DATASET
------------------------

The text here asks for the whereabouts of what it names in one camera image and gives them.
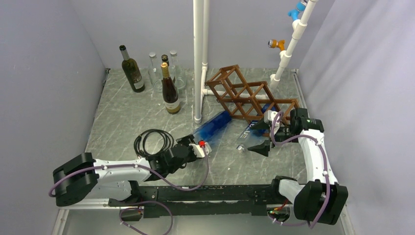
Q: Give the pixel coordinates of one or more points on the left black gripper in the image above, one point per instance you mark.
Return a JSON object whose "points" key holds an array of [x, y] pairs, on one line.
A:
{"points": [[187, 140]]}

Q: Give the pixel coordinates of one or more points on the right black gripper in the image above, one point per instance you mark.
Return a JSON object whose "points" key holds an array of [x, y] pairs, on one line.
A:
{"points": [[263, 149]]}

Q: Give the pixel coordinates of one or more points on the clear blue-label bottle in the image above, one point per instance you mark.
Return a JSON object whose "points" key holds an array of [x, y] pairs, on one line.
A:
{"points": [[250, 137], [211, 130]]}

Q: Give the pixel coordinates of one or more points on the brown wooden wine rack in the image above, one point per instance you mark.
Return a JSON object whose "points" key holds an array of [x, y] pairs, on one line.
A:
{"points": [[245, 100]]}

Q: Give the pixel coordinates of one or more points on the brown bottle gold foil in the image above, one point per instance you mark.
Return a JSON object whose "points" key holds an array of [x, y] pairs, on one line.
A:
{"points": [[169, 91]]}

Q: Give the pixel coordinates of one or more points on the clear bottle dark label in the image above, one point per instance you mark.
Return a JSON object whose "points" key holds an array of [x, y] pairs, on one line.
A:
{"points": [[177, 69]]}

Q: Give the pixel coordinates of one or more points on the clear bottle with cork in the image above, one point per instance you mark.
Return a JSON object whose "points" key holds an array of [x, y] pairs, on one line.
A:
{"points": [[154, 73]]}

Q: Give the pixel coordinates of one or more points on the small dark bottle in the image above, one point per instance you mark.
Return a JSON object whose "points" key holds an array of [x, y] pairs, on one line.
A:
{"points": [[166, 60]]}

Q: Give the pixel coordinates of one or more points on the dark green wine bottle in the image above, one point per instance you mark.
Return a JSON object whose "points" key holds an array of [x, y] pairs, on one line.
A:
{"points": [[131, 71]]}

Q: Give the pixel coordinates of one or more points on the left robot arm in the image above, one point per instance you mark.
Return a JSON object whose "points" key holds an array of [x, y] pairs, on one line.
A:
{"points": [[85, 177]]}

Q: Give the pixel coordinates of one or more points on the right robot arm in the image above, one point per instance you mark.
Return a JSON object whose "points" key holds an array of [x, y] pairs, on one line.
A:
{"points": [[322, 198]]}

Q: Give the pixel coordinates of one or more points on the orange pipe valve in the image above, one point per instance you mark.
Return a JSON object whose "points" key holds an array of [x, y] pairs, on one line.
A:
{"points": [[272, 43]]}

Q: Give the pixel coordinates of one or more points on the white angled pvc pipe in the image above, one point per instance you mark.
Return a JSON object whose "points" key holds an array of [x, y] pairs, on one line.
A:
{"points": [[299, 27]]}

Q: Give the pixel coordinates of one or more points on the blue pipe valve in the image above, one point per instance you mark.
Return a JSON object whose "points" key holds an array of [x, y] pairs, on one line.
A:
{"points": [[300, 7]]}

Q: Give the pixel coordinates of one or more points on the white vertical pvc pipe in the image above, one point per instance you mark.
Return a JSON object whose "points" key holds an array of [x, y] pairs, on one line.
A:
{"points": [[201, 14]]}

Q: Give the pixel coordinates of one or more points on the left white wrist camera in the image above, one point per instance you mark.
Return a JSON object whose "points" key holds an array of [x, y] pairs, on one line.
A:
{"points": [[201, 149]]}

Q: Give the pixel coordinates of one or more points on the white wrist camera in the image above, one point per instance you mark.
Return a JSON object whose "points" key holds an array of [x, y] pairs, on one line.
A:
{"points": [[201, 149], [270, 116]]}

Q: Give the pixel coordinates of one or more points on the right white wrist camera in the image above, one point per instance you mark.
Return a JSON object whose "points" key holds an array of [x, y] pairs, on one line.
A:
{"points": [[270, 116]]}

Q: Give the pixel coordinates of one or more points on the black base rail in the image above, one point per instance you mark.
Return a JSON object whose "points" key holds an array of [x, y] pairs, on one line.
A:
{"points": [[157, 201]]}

------------------------

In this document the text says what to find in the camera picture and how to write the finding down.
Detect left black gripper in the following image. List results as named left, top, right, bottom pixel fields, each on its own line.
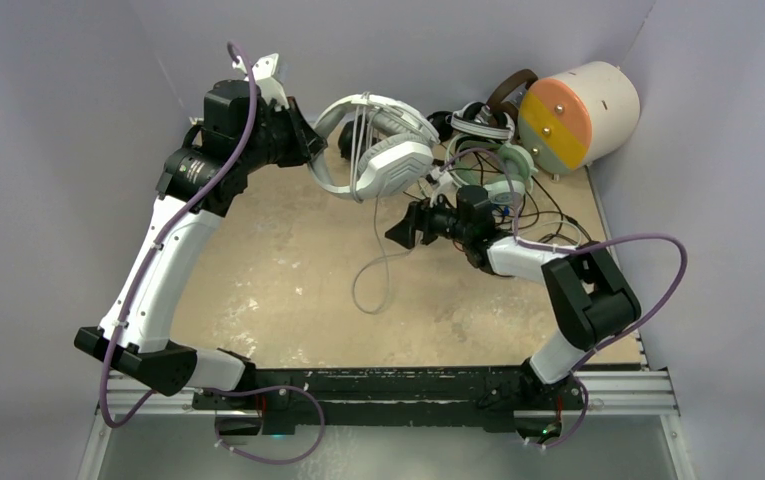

------------------------

HOW TO COMPLETE THIS TASK
Search the data above for lines holding "dark" and copy each of them.

SOLUTION
Q: Give the pixel coordinates of one or more points on the clear bottle dark label in the image above, one point per instance you mark.
Q: Give the pixel coordinates of one or more points on the small dark bottle in the image above, one point per instance you mark.
Q: Give the pixel coordinates of one or more points on the dark green wine bottle in the image above, one point per instance you mark.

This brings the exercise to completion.